_RECORDS PROVIDED_:
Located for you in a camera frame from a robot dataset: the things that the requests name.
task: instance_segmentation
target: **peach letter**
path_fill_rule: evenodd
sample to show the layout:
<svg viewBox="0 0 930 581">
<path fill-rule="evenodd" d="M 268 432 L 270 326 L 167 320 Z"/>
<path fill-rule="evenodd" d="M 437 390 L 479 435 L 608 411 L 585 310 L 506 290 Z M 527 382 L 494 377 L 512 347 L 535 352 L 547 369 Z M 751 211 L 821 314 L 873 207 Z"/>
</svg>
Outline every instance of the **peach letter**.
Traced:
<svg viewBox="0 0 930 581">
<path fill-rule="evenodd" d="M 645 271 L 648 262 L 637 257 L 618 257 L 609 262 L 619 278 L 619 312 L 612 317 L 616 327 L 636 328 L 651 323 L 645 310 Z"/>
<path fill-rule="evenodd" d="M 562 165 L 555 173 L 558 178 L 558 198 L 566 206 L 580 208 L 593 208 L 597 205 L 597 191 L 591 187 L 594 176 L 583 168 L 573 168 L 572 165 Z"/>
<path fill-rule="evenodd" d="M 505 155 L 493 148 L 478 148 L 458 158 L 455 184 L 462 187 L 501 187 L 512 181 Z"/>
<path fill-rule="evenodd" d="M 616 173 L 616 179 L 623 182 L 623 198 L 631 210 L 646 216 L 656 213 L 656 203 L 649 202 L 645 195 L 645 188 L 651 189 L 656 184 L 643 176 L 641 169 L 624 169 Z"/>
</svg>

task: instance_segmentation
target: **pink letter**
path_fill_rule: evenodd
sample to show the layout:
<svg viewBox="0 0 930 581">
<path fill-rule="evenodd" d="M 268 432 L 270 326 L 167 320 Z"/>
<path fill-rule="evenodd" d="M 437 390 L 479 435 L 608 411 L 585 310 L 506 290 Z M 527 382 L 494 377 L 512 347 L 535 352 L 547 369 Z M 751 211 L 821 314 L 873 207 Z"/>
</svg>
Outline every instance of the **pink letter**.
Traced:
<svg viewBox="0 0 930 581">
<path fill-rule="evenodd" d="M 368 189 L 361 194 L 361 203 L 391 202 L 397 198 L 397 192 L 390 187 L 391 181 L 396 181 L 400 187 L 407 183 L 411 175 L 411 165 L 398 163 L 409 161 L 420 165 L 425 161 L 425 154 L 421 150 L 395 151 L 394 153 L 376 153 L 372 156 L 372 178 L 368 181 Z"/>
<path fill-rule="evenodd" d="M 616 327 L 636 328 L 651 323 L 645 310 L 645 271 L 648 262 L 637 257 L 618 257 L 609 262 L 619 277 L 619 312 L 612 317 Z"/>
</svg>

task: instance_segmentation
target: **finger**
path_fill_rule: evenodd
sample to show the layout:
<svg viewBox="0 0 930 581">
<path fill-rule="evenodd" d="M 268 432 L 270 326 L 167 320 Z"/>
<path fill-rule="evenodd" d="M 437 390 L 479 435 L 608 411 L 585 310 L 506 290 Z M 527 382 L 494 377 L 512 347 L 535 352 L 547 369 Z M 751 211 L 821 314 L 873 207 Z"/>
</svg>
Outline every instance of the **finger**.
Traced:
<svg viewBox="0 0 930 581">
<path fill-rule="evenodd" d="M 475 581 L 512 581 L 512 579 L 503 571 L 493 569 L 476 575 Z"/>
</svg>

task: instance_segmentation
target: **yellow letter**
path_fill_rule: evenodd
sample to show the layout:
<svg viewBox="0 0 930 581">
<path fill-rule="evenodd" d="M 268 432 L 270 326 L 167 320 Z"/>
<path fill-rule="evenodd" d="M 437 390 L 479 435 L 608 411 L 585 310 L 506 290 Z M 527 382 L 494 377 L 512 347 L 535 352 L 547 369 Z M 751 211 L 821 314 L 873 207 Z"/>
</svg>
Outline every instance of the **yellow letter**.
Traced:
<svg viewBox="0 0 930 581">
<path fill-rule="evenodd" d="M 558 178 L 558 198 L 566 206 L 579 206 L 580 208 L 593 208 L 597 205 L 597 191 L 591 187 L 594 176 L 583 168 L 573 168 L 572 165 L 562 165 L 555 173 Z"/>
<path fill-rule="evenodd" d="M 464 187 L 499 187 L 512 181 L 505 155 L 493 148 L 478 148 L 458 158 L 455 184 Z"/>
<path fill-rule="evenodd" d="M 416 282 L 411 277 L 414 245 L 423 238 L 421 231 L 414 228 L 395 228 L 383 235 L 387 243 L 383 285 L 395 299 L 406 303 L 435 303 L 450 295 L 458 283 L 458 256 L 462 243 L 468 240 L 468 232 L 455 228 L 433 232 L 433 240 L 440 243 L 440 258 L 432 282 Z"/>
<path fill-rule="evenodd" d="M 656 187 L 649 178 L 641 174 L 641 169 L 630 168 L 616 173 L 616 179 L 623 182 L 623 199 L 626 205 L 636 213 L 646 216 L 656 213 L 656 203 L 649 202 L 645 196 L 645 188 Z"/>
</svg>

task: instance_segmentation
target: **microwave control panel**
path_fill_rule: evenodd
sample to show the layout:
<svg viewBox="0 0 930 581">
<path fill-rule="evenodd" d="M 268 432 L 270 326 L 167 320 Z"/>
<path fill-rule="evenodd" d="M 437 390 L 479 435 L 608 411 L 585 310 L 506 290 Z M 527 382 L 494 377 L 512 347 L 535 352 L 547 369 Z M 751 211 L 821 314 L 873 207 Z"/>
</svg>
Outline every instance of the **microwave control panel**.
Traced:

_YOUR ASSIGNMENT_:
Retype only the lines running from the top of the listing to the line that holds "Outline every instance of the **pink", both ends included.

_RESULT OF THIS EXERCISE_:
Located for you in a camera frame from a robot dataset: the things that the requests name.
task: instance_segmentation
target: **peach letter**
path_fill_rule: evenodd
sample to show the layout:
<svg viewBox="0 0 930 581">
<path fill-rule="evenodd" d="M 268 432 L 270 326 L 167 320 Z"/>
<path fill-rule="evenodd" d="M 437 390 L 479 435 L 608 411 L 585 310 L 506 290 Z M 527 382 L 494 377 L 512 347 L 535 352 L 547 369 Z M 751 211 L 821 314 L 873 207 Z"/>
</svg>
Outline every instance of the **peach letter**.
Traced:
<svg viewBox="0 0 930 581">
<path fill-rule="evenodd" d="M 645 271 L 648 262 L 637 257 L 618 257 L 609 262 L 619 278 L 619 312 L 612 317 L 616 327 L 636 328 L 651 323 L 645 310 Z"/>
<path fill-rule="evenodd" d="M 562 165 L 555 173 L 558 178 L 558 198 L 566 206 L 580 208 L 593 208 L 597 205 L 597 191 L 591 187 L 594 176 L 583 168 L 573 168 L 572 165 Z"/>
<path fill-rule="evenodd" d="M 505 155 L 493 148 L 478 148 L 458 158 L 455 184 L 462 187 L 501 187 L 512 181 Z"/>
<path fill-rule="evenodd" d="M 616 173 L 616 179 L 623 182 L 623 198 L 631 210 L 646 216 L 656 213 L 656 203 L 649 202 L 645 195 L 645 188 L 651 189 L 656 184 L 643 176 L 641 169 L 624 169 Z"/>
</svg>

task: instance_segmentation
target: **pink letter**
path_fill_rule: evenodd
sample to show the layout:
<svg viewBox="0 0 930 581">
<path fill-rule="evenodd" d="M 268 432 L 270 326 L 167 320 Z"/>
<path fill-rule="evenodd" d="M 437 390 L 479 435 L 608 411 L 585 310 L 506 290 Z M 527 382 L 494 377 L 512 347 L 535 352 L 547 369 Z M 751 211 L 821 314 L 873 207 Z"/>
</svg>
Outline every instance of the **pink letter**.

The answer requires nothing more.